Author: Mallorie Kerrigan
May, 2018 Issue

John Balletto is the owner of Balletto Vineyards in Santa Rosa, one of the top producing wineries in Sonoma County, with more than 600 acres of vineyards that provide grapes for the Balletto label and two-dozen wineries throughout the county. Balletto’s first vintage was in 2001, although he’s been in the agriculture business for 41 years, starting with five acres in 1977, and eventually producing more than one million cases of vegetables annually from 1988 to 1998 on his family’s property. He lives on his 110-acre vineyard in West Sebastopol with his wife, Terri Balletto, of 30 years.

When you’re not drinking Balletto wines, what are you drinking?

Chardonnay and Pinot Noir from Russian River Valley. All of the wines are fantastic from this area.

What was the last gift you gave someone?
A shotgun, to my good friend Nick Frey who lost his guns when his home burned in October.

Would you rather be a famous rock star, or the next Einstein?

Rock star, of course! I’m a collector of The Doors’ music. It’s too bad Jim Morrison left the planet so young.

What’s the best part of your daily routine?
I love getting in the office early and answering my messages and emails. It’s great when it’s quiet—I can get so much done.

Would you rather never have Internet again, or never be able to take an airplane again?
No Internet would be fine with me. You must have airplanes to travel the world. We’re only on this planet for a short visit, and need to see as much of the world as possible. It’s an amazing place.

Can you play an instrument?
No. I wish I could play the piano. Music is part of the soul. Some songs change the whole mood of the moment.

How did you meet your spouse?
We met at the Washoe House in 1982.  I was at a young farmer’s meeting and she was at a company party for the Cotati Vet Hospital where she worked. We were married in 1988. Terri has been an amazing partner.

If you were to get a tattoo, what would it be and where would you put it?

I would put it on my right arm, and it would say, “Never Give Up.”

If you could go to lunch with anyone, who would it be?
My mom. She taught me to never stop until the job’s done. Or Warren Dutton; he taught me that any problem or situation can be fixed. He came up with the phrase, gtr-done, before Larry the Cable Guy.

What’s your most prized or sentimental possession?
My family and friends. I’m blessed to have a great family and so many great friends.

Do you have any plans for your birthday?

On my 60th, we’re having a mini-Woodstock party. Memories of sharing good wine, conversation and great food around the fire—priceless.

What’s your favorite part about being a father?

My two daughters, Jacqueline and Caterina. Seeing them grow up and develop into great people is rewarding, but their mom deserves most of the credit. She did an incredible job.
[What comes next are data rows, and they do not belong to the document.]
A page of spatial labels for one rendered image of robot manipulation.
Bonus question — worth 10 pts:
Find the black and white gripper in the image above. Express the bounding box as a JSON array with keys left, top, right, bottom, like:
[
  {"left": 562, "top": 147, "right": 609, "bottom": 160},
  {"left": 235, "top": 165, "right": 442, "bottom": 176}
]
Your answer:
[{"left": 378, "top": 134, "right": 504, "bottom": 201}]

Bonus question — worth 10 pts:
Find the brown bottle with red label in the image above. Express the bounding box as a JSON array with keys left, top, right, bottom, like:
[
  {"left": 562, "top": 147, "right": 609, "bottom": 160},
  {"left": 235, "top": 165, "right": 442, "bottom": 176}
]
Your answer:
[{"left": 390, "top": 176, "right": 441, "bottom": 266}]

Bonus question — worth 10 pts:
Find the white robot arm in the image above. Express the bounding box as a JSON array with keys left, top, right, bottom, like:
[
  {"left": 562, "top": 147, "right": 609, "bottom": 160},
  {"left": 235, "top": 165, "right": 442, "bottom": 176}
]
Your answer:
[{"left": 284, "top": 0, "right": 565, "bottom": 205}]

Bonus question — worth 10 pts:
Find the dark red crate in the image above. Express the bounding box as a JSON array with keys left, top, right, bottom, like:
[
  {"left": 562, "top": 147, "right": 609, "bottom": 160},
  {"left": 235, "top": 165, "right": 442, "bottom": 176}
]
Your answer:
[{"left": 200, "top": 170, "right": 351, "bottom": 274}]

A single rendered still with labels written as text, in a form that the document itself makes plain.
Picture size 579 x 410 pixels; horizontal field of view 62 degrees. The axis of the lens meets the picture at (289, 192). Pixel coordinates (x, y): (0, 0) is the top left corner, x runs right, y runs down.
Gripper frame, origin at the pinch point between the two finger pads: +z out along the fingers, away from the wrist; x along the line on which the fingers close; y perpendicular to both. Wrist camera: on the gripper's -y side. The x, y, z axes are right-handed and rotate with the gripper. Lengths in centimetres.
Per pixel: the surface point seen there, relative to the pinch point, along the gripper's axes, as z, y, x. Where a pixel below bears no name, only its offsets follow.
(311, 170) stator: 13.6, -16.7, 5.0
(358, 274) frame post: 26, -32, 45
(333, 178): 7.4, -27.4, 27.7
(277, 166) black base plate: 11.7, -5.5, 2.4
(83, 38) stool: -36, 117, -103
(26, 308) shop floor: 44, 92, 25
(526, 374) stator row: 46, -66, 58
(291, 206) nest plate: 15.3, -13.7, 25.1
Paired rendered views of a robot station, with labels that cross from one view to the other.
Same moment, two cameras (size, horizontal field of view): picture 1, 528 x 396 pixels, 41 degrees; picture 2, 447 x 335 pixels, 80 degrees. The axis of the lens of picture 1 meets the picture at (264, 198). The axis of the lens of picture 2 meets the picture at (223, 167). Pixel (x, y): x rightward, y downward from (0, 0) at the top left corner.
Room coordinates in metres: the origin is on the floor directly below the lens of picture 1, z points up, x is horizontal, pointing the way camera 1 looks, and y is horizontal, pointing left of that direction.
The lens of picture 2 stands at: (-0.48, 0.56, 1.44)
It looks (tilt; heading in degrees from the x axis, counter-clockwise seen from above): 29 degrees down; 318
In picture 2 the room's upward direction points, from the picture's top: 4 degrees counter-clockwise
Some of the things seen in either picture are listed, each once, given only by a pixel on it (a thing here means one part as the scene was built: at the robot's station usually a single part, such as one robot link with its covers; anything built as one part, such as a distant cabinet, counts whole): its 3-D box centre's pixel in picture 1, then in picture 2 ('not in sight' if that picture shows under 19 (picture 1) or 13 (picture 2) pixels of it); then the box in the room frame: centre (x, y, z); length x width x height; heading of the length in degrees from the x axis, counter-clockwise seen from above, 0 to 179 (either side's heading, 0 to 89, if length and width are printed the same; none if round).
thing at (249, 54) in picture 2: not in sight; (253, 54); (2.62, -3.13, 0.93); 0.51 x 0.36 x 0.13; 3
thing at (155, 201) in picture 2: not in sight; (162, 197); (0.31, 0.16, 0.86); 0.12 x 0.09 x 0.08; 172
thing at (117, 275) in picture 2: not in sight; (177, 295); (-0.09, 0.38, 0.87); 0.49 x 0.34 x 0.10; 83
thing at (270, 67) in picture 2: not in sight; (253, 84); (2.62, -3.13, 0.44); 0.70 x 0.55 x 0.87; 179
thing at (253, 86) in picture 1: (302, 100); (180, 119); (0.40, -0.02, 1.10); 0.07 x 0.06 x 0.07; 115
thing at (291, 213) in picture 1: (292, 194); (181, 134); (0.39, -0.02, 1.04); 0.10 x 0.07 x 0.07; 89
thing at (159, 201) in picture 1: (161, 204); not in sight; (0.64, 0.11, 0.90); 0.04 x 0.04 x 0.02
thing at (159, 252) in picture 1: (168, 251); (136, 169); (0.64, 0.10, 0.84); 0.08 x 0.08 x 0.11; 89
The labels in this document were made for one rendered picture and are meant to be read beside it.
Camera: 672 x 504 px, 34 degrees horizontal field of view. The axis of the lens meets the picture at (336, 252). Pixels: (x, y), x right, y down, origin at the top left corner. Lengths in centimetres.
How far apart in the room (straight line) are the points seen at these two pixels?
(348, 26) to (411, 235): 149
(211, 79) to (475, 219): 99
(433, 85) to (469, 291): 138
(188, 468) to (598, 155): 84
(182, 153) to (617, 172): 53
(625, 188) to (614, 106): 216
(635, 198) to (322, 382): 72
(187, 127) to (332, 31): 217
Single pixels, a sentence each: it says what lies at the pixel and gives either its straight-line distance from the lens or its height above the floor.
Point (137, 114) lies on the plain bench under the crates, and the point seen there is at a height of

What’s in your refrigerator?

Chardonnay, Pinot Gris, Balletto Sparkling, cheese, bacon and a few veggies. Terri and I are busy and we dine out a lot. When we cook, it’s fresh salmon, chicken or steak.
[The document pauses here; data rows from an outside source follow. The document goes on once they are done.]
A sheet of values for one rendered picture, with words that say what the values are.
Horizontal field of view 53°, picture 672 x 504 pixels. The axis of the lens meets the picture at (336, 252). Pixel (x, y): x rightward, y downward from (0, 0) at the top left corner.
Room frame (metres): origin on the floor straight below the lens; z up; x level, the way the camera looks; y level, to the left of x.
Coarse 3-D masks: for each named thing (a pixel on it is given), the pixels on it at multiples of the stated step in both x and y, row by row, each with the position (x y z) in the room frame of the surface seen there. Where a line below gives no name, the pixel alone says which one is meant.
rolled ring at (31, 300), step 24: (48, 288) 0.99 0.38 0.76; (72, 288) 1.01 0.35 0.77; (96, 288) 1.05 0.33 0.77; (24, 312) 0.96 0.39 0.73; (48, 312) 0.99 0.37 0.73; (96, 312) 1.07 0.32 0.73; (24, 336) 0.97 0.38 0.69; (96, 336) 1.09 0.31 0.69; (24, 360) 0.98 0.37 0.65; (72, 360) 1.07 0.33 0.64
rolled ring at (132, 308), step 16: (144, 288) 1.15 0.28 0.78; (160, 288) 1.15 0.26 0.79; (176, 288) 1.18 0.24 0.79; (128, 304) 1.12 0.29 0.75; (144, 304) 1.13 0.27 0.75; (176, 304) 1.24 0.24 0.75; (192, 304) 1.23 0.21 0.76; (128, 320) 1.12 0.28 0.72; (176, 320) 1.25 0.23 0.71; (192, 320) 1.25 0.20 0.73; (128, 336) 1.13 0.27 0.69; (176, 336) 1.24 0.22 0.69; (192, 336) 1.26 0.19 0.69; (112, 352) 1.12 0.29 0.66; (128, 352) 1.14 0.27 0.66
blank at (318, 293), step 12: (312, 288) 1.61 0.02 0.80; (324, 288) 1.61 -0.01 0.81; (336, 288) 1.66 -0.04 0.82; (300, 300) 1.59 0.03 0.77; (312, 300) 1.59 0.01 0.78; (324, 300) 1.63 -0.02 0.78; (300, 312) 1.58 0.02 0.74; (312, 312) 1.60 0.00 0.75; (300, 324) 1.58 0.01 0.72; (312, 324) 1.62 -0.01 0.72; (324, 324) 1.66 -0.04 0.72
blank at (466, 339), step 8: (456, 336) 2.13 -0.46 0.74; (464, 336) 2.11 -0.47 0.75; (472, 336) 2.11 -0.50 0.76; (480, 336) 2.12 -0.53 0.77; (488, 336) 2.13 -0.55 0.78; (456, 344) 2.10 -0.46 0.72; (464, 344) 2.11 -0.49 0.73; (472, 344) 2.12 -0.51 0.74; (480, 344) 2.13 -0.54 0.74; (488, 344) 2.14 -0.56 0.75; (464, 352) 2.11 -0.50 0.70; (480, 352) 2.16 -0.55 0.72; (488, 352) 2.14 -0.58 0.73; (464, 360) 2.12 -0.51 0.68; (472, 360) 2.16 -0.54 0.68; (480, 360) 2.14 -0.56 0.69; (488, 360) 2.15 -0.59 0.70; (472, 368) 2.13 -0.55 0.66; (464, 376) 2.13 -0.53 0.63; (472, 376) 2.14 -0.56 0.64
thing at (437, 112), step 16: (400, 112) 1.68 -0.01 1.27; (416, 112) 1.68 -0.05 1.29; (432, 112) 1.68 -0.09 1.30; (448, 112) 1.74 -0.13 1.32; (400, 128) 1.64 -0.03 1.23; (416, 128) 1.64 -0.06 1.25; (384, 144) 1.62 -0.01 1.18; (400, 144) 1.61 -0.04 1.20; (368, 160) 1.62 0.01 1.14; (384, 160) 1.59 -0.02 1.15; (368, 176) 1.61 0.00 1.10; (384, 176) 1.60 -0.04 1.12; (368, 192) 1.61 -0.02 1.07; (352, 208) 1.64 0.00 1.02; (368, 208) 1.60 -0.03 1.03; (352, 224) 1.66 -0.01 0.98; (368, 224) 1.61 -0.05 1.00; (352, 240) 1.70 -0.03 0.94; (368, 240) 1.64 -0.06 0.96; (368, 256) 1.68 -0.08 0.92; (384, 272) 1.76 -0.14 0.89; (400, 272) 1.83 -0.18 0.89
What’s your favorite board game?
I love Monopoly. How great would it have been to be a part of the early days in New York and Manhattan when construction was just starting? I usually win half the time.
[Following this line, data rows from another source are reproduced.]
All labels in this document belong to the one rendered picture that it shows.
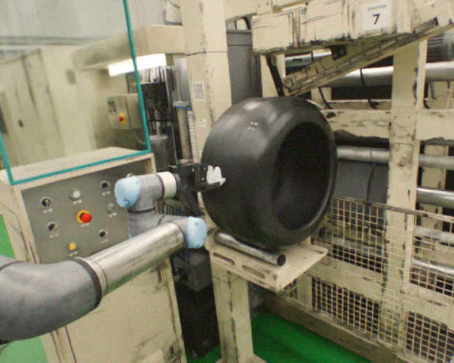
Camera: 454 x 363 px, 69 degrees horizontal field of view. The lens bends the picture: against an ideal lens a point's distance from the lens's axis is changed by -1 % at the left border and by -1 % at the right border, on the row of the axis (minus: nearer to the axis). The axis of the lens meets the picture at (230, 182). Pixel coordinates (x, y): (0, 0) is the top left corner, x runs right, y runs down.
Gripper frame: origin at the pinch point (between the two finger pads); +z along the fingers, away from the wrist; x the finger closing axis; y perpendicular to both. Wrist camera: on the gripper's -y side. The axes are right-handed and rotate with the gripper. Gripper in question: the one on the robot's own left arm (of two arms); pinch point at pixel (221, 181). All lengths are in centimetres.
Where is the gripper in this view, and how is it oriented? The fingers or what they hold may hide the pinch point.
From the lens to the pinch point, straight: 109.7
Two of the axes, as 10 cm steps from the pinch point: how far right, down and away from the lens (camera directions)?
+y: 0.0, -9.8, -2.1
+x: -7.0, -1.5, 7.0
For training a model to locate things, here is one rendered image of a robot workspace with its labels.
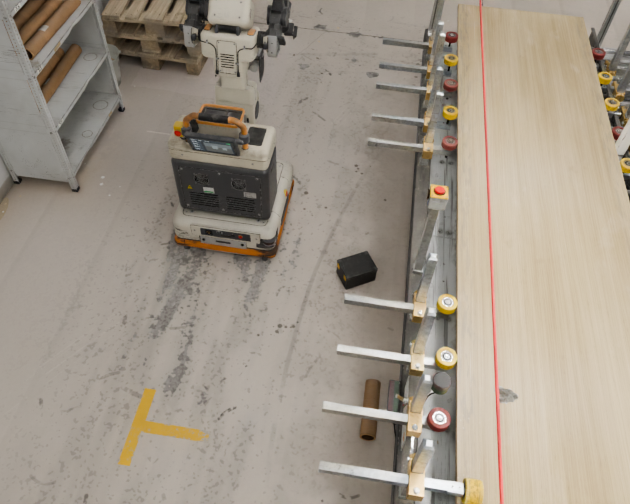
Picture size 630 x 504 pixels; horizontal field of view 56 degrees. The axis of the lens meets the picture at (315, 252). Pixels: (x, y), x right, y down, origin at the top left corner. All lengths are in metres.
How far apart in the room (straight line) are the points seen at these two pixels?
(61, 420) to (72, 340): 0.46
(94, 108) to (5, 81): 0.99
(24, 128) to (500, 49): 2.90
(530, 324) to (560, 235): 0.53
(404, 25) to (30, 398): 4.31
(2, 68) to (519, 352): 3.01
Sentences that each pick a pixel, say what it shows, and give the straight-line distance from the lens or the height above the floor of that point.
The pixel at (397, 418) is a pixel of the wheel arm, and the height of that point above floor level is 0.86.
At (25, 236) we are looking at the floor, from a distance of 4.11.
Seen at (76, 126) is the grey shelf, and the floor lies 0.14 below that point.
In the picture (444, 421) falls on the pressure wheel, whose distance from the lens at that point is 2.20.
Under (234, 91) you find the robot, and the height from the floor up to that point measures 0.89.
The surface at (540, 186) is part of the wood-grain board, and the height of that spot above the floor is 0.90.
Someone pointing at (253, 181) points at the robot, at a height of 0.61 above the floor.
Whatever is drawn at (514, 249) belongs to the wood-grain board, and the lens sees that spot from 2.72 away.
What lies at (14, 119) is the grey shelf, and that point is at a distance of 4.02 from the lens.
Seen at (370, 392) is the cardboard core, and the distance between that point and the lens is 3.12.
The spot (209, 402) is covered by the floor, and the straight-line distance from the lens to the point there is 3.18.
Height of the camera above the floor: 2.87
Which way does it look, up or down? 51 degrees down
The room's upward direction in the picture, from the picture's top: 3 degrees clockwise
What do you love to do outside of work?
Duck hunting. There’s something special about being in the duck blind with your hunting dog and a hot cup of coffee, watching the sunrise over the Butte Mountains.

Who are your mentors?

Coach’s Lamb and Castleberry, teacher Pete Barbieri, the Petersen brothers, Warren Dutton, Mel Sanchietti and my SRJC teacher, Steve Olson. Later in life, Pat Kilkenny and Clem Carinalli. They all played apart in who I am today.